Il avait apporté trois mille francs, son seul et unique patrimoine, le seul gage de son indépendance et de sa tranquillité pendant quelques mois, et des idées d’économie sévère, de vie stoïque traversèrent d’abord son esprit. Il résista pendant quelques jours aux tentations de toute espèce qui vinrent l’assaillir, en se rappelant les recommandations de son père ; mais Georges n’avait encore usé de rien, son tempérament jusqu’alors endormi éclata.

Ces spectacles qui parlent à l’imagination et aux sens, ces bals, ces concerts, ces boulevards où se coudoient toutes les classes de la société au milieu de harems ambulants, ces femmes parfois étrangement belles que l’on rencontre partout, toutes ces choses bruyantes, mouvantes, enivrantes que l’on voit à Paris.
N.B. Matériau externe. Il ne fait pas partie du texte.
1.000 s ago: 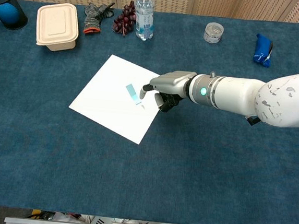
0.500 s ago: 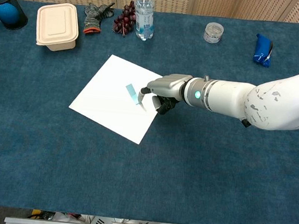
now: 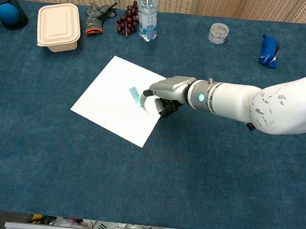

Toutes ces misères étincelantes, toutes ces fanges couvertes de fleurs et de parfums produisirent leur effet ordinaire sur un pauvre provincial qui n’avait jamais vu Paris.

Il se rua avec fureur dans des plaisirs qui ne pouvaient durer qu’un instant. Au bout d’un mois il lui restait moins de six cents francs. Il s’arrêta tout court, terrifié de son imprévoyance, sentant qu’il était perdu s’il faisait un pas de plus en avant.

Il fallait trouver une occupation de suite sous peine de se réveiller du jour au lendemain sans aucunes ressources.